Ja, es verändert alles und die Bewertungen darüber fallen ganz unterschiedlich aus. Es gibt die, die sagen, dass alles nur schlimm und übertrieben ist. Es gibt aber auch die, die noch mehr an Einschränkungen fordern, damit die Sache im Frühjahr endlich mal durchgestanden ist. Was wirklich richtig ist, oder gewesen wäre, läßt sich sicher erst im Nachhinein genau sagen. Deshalb müssen wir jetzt einfach alle erstmal "auf Sicht fahren" und jeder sein Bestes geben - in der festen Absicht, den je eigenen Beitrag zu leisten, damit dieses Virus nicht weiter um sich greift.
Aber: Liegt nicht in dieser Veränderung auch ein Reiz? Der Advent 2020 wird ursprünglicher, mit Sicherheit auch besinnlicher. Jeder von uns hat mehr Zeit, weil Termine einfach wegfallen. Wo hätten wir sonst im Advent nicht alle "hingemußt"? Oft richtet sich unser Kalender in der besinnlichen Zeit (die wir uns höflicherweise auch immer wünschen, obwohl wir genau wissen, das sie's nicht ist) nach dem Prinzip: "Kommst du zu mir, komm ich zu dir". Und so absolvieren wir Termine und Veranstaltungen, die uns eigentlich im Herzen erfreuen wollen, immer auch mit dem Anspruch "sehen und gesehen werden".
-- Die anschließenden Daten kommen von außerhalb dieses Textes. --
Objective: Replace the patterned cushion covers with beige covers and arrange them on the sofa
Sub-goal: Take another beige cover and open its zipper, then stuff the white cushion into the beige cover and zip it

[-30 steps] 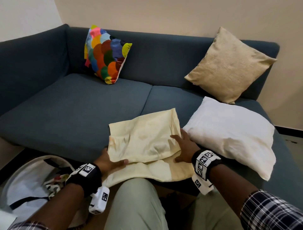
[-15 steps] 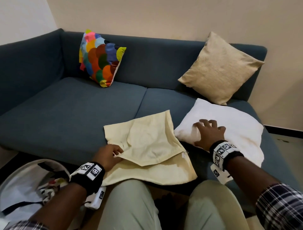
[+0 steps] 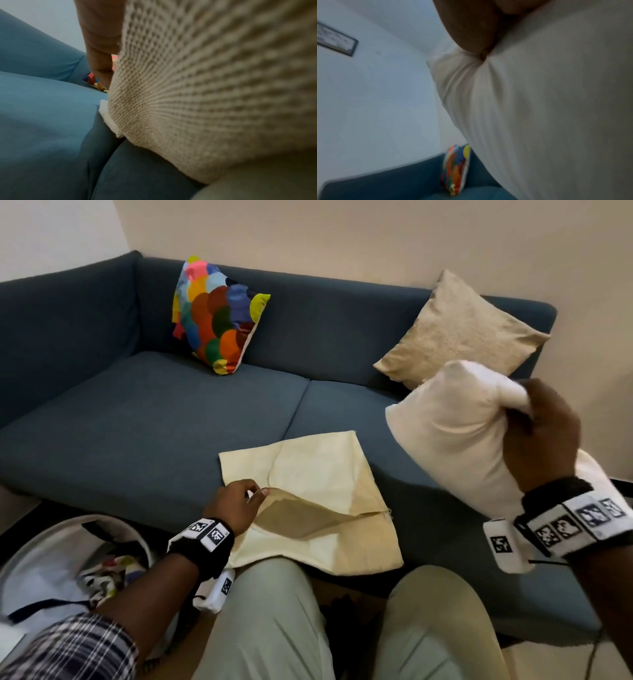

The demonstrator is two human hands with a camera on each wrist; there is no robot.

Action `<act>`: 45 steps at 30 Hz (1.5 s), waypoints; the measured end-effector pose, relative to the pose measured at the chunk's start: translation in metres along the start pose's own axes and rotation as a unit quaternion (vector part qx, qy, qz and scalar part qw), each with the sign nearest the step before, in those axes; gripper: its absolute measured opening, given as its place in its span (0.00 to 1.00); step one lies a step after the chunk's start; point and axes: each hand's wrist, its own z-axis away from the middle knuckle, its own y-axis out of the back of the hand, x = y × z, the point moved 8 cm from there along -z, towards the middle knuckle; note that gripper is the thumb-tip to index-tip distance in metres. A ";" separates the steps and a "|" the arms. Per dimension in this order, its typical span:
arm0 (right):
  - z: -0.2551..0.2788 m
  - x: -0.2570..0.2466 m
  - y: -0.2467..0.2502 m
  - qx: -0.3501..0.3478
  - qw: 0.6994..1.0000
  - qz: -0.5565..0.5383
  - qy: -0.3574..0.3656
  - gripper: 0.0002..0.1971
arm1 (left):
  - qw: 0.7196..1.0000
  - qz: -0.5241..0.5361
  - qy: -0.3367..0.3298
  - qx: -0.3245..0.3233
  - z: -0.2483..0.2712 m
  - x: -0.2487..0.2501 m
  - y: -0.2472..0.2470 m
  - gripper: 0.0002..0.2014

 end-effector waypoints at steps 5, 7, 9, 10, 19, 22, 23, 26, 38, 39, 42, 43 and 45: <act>0.024 -0.068 0.055 0.017 0.988 -0.157 0.007 0.05 | 0.994 0.103 -0.005 0.018 -0.005 -0.005 0.000 0.11; 0.046 -0.104 0.061 0.008 0.983 -0.176 0.052 0.07 | 0.992 0.124 -0.016 0.019 -0.005 -0.004 0.001 0.13; 0.072 -0.141 0.058 -0.014 0.975 -0.184 0.126 0.10 | 0.989 0.144 -0.017 0.015 -0.005 -0.005 0.003 0.14; 0.087 -0.158 0.054 -0.026 0.969 -0.183 0.166 0.11 | 0.988 0.153 -0.022 0.015 -0.004 -0.005 0.004 0.15; 0.204 -0.241 0.007 -0.226 0.889 -0.172 0.360 0.11 | 0.994 0.093 0.026 -0.059 -0.010 -0.024 0.005 0.06; 0.235 -0.247 -0.016 -0.429 0.810 -0.132 0.377 0.16 | 0.981 0.171 0.053 -0.075 -0.007 -0.029 0.002 0.07; 0.244 -0.246 -0.023 -0.508 0.769 -0.124 0.367 0.18 | 0.968 0.220 0.078 -0.087 -0.006 -0.032 -0.001 0.06; 0.240 -0.248 -0.023 -0.650 0.663 -0.177 0.326 0.17 | 0.945 0.289 0.106 -0.109 -0.005 -0.031 -0.002 0.09; 0.151 0.013 -0.189 -0.596 0.746 0.121 -0.271 0.40 | 0.932 0.325 0.057 -0.153 0.004 -0.006 0.007 0.25; 0.163 0.010 -0.191 -0.612 0.731 0.096 -0.286 0.31 | 0.947 0.285 0.028 -0.143 0.006 -0.001 0.011 0.20; 0.163 -0.012 -0.195 -0.600 0.761 0.013 -0.246 0.15 | 0.964 0.235 -0.046 -0.114 0.006 0.011 0.018 0.27; 0.160 -0.017 -0.199 -0.580 0.771 -0.052 -0.257 0.10 | 0.963 0.236 -0.065 -0.108 0.007 0.015 0.018 0.28; 0.162 -0.023 -0.202 -0.552 0.747 -0.192 -0.315 0.09 | 0.965 0.224 -0.103 -0.093 0.008 0.024 0.018 0.28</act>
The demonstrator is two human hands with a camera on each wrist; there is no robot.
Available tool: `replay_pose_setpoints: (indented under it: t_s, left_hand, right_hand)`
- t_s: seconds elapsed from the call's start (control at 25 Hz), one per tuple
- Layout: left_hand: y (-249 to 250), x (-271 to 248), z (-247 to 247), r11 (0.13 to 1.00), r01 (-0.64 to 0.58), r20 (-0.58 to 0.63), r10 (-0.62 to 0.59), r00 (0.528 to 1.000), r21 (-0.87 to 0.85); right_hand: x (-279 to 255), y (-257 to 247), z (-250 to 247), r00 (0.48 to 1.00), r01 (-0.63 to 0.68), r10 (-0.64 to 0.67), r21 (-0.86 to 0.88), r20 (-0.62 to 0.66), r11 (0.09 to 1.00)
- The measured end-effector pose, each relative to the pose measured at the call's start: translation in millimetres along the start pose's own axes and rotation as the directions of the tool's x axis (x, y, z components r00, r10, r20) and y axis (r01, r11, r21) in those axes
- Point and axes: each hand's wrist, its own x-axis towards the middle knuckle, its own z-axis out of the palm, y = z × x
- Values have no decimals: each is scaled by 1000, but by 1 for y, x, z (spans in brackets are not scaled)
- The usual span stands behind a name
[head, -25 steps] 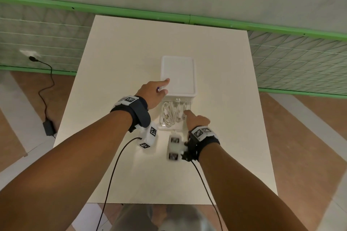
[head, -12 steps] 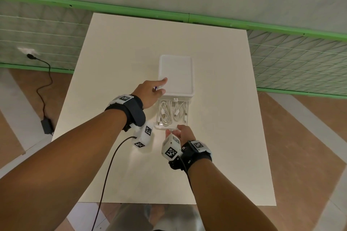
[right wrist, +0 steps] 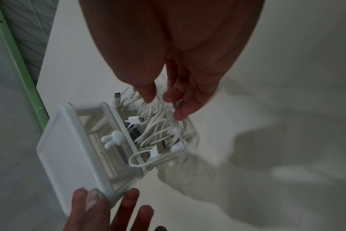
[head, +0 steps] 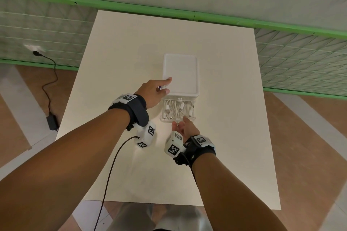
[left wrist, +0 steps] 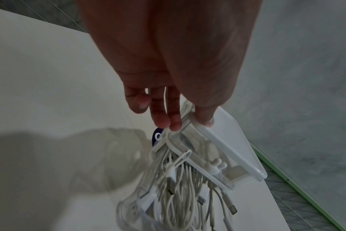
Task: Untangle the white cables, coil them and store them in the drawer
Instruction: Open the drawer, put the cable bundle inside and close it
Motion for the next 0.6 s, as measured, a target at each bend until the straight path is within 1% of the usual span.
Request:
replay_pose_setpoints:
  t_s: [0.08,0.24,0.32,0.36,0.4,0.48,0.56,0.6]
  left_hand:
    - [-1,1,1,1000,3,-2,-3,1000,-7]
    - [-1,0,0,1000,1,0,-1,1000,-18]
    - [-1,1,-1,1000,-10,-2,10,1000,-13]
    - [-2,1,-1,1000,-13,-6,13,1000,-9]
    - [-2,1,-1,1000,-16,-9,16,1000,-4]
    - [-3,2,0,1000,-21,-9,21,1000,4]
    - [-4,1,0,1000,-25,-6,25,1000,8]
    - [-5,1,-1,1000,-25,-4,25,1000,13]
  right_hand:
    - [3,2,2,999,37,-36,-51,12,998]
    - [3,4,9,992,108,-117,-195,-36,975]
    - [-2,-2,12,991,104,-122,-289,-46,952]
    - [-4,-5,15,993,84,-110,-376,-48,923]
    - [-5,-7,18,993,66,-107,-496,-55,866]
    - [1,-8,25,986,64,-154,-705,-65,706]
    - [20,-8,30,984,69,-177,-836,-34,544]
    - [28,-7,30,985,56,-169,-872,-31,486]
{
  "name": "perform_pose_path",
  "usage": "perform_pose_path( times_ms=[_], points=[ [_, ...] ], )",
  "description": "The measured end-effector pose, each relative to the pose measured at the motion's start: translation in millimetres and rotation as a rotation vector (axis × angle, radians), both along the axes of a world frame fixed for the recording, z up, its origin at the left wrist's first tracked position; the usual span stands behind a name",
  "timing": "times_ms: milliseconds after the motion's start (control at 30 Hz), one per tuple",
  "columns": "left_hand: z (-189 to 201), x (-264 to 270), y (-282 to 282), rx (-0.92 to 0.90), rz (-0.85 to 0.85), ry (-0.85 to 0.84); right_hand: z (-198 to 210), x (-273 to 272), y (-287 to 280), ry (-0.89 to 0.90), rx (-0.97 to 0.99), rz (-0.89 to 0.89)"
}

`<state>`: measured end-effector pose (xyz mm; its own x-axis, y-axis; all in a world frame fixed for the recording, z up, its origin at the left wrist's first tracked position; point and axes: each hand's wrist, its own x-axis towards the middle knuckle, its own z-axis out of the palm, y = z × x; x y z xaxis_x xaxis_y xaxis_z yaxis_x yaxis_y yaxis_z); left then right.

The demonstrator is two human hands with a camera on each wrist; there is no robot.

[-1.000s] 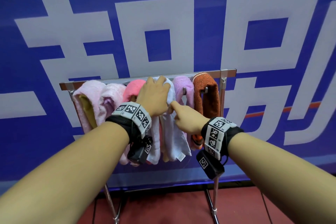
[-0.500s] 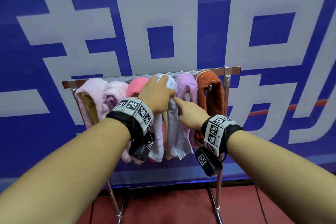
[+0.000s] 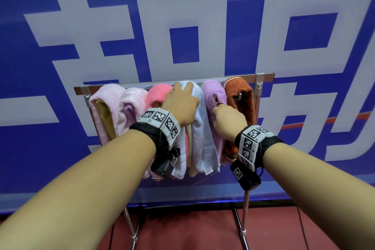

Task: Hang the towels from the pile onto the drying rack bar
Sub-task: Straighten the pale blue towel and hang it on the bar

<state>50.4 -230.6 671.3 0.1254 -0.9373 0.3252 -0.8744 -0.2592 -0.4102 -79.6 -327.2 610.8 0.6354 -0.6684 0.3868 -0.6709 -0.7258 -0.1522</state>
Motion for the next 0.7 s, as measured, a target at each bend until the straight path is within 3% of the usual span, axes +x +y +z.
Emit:
perform_pose_path(
  times_ms=[167, 467, 700],
  points=[
    [-6.6, -5.3, -3.7, -0.019, 0.023, -0.104, 13.6, -15.9, -3.2, 0.025, -0.129, -0.047],
    [-7.0, -17.0, -10.2, -0.014, 0.109, -0.158, 39.5, -32.1, 2.0, -0.012, -0.115, -0.007],
    [-11.6, -27.4, -28.9, -0.056, 0.22, -0.183, 36.6, -31.1, 5.0, 0.001, -0.155, 0.002]
  ],
)
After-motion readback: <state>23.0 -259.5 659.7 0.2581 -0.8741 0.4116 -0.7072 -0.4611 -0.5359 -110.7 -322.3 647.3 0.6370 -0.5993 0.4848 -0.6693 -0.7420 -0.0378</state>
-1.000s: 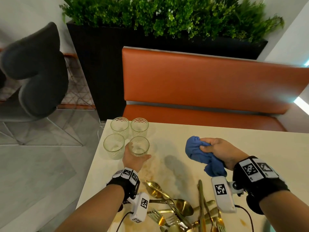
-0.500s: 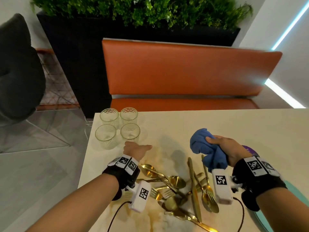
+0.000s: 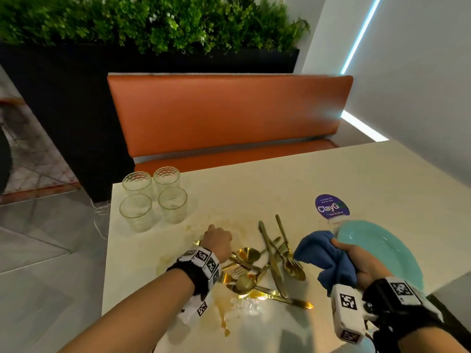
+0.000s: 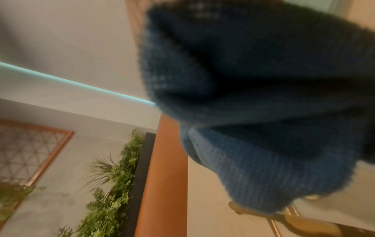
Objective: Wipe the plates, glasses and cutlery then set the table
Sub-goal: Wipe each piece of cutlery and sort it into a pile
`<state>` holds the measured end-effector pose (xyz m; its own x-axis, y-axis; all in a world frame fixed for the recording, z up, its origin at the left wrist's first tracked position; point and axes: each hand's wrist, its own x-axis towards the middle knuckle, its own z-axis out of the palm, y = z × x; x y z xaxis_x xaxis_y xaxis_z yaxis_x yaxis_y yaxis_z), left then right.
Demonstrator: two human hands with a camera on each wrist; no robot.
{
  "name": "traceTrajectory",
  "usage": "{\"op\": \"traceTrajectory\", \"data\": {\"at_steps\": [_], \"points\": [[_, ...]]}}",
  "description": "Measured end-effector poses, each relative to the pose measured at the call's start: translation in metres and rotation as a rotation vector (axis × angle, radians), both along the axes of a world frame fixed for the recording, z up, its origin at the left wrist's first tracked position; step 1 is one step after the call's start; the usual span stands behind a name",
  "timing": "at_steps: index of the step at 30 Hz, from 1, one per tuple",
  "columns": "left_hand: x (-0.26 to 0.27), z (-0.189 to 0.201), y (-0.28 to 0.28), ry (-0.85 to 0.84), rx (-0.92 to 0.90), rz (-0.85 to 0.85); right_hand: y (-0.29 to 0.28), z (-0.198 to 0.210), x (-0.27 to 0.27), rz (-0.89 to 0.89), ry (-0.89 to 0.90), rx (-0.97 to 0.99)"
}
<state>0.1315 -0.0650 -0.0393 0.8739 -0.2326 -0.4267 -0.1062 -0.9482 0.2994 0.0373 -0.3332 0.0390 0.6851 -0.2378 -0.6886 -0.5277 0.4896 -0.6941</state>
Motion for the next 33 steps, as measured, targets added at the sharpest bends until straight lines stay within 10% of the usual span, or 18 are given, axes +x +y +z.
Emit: {"op": "traceTrajectory", "data": {"at_steps": [12,23,29,33], "points": [[0.003,-0.013,-0.004,-0.098,0.257,-0.219,-0.037,-0.041,-0.017,0.098,0.172,0.214],[-0.029,0.037,-0.044,0.185,-0.614,0.383,0.021,-0.006,0.042,0.220,-0.229,-0.148],[-0.049,0.075,-0.069,0.022,-0.541,0.313,0.060,-0.022,0.054,1.010,-0.435,-1.379],[-0.059,0.078,-0.046,-0.058,-0.425,0.236,0.058,-0.036,0.054,1.132,-0.478,-1.526]]}}
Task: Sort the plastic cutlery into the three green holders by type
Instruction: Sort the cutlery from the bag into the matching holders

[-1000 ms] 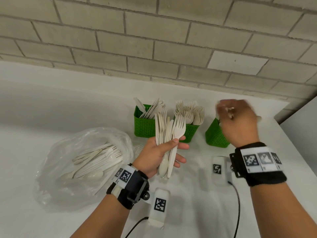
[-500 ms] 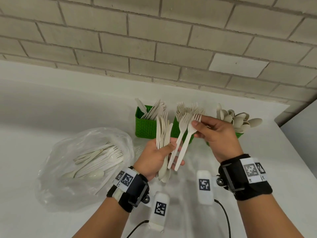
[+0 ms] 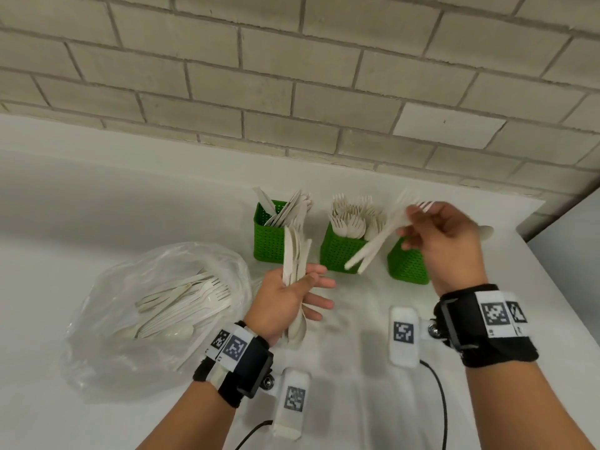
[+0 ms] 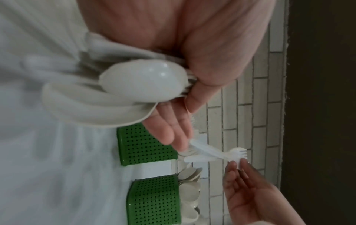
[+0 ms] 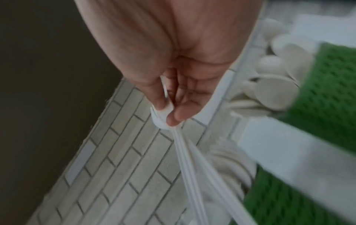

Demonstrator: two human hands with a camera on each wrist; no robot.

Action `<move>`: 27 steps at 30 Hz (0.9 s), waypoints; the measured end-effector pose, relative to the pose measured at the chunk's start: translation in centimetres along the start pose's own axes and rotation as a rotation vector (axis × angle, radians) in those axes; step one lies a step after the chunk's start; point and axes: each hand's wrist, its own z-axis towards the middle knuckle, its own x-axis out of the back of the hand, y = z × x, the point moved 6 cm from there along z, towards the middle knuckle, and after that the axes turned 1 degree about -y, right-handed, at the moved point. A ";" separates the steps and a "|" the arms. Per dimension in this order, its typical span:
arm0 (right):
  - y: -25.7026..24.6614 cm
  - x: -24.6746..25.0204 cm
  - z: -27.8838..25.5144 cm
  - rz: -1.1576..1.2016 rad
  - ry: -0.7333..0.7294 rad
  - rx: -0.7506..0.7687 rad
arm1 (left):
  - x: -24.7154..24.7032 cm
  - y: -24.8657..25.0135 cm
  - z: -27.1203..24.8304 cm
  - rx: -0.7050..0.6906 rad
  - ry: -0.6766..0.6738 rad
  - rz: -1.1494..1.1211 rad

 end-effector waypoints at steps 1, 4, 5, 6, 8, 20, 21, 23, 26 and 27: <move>-0.9 0.1 0.4 -0.064 -0.005 0.071 | 0.2 0.1 0.1 0.005 0.008 -0.025; -1.7 -0.5 0.9 -0.227 -0.057 0.197 | 0.1 0.4 0.2 0.010 -0.008 -0.079; -1.6 -0.8 0.9 -0.237 -0.072 0.213 | 0.0 0.6 0.2 0.009 -0.018 -0.090; -1.5 -1.0 0.8 -0.239 -0.081 0.231 | -0.1 0.7 0.2 0.008 -0.026 -0.101; -1.2 -1.2 0.7 -0.231 -0.088 0.274 | -0.1 0.8 0.2 0.009 -0.036 -0.119; -0.4 -2.4 0.7 -0.487 -0.067 0.423 | -0.8 0.6 0.1 0.023 -0.076 -0.154; -0.5 -2.4 0.9 -0.540 -0.052 0.417 | -0.9 0.7 0.0 0.025 -0.088 -0.159; -0.3 -2.9 1.4 -0.614 -0.075 0.399 | -1.2 0.9 -0.1 0.028 -0.114 -0.169; 1.5 -4.7 1.4 -0.980 -0.177 0.442 | -1.4 1.3 -0.2 0.034 -0.145 -0.194; 2.5 -5.2 1.3 -1.146 -0.194 0.439 | -1.5 1.5 -0.2 0.035 -0.154 -0.207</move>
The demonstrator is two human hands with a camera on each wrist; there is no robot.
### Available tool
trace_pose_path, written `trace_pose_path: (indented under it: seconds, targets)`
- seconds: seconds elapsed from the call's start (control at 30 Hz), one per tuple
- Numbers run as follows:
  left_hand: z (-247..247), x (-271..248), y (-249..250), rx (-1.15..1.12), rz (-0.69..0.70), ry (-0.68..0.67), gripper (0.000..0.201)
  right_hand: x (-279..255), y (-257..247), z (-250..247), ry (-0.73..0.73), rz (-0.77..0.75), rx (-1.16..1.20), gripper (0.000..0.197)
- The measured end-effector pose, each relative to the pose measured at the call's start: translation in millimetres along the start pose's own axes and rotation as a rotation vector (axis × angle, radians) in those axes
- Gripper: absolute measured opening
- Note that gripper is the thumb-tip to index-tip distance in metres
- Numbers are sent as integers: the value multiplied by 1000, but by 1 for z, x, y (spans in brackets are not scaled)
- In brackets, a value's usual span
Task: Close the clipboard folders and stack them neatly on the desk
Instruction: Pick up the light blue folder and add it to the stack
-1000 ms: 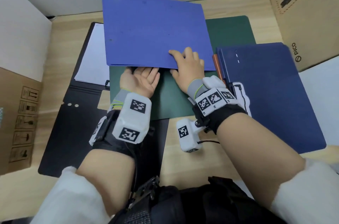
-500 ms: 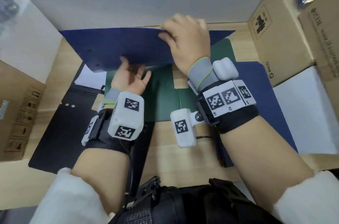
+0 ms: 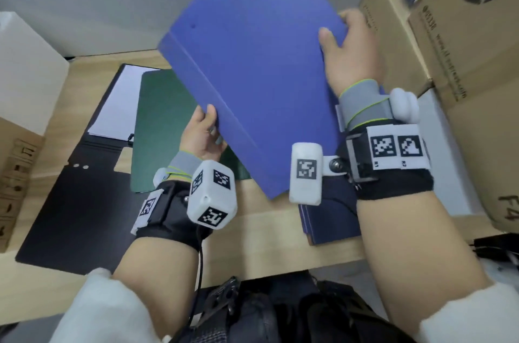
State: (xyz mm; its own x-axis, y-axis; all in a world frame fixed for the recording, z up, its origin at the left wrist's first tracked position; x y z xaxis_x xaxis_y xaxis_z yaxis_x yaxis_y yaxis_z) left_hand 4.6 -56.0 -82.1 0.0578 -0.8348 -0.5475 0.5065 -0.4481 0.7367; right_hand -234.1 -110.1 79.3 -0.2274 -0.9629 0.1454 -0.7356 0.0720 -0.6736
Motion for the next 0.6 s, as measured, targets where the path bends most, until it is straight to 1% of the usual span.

All das ist in diesem Jahr anders. Der Advent wird eine wirklich stille Zeit, die wir selber nach unserem Gusto prägen können. Eine besinnliche Zeit, die sich darin auszeichnet, dass sie uns echt Gelegenheit zur Besinnung gibt, worauf es ankommt im Leben, welche Dinge, Beziehungen und Tätigkeiten uns wirklich wichtig sind.
Und vielleicht besinnen wir uns auch darauf, das uns dieses ständige Wachstum von Wirtschaft, Geld und Konsum gerade abgeschnitten wird - wie ein Stück Stoff. Da geht gerade eine Phase der Geschichte zu Ende. Gesellschaftlich. Wirtschaftlich. Und auch kirchlich...
Dass es in unserer Zeit hier mal so "dicke" kommen würde, hätte ich auch nicht gedacht. Tag für Tag entpuppen sich Entwicklungen neu als "fragwürdig". Man versucht zu verstehen, zu erklären, vielleicht auch manchmal noch zu verteidigen... Ich denke dann oft an ein Gebet, das ich mal gelesen habe. Es beginnt mit den Worten: "Herr, es ist Deine Kirche..."
Nicht, dass ER jetzt auch noch die Verantwortung für unser irdisches Unvermögen tragen soll, aber es wird deutlich, dass Gott die Dinge in der Hand hat und fügt.
Jedenfalls glaube ich das und ich merke, dass es entlastend ist, dies glauben zu dürfen. Die Frage nach dem Sinn all dessen, was gerade geschieht und nicht geschieht, muss und kann ich nämlich nicht erschöpfend beantworten. Ich sehe ein: auch wenn wir Menschen die Welt gestalten, mit allem, was dazu gehört: Der Macher ist Gott. Und von ihm glaube ich, dass er in allem, was geschieht, den Sinn kennt. Und, dass ER alles gut zusammenführt, wenn es an der Zeit ist...
"Herr es ist Deine Welt,
die Du geschaffen hast, damit sie sich entwickelt und besteht.
Uns Menschen hast Du in diese Welt reingegeben,
zusammen mit all den anderen Geschöpfen.
Und dich selber
hast Du auch in diese Welt gesetzt.
Als Mensch unter Menschen.
Zeig Dich! Lass Dich sehen!
Gib Dich doch zu erkennen.
Vielleicht in diesem Advent,
wenn wir, viel freier als sonst, warten: dass DU kommst.
Mit diesem Gedanken zünde ich voll Zuversicht die erste Kerze an am Samstagabend, wenn der Kranz geschmückt ist, nach frischem Grün duftet und in der Wohnung nun zum Zeitmesser wird dafür, dass die Wochen vergehen, bis das wir Weihnachten feiern.
Ich wünsche Ihnen einen gesegneten Anfang dieser vier besonderen Wochen eines Adventes, der so anders ist, als wir das bisher gewohnt waren.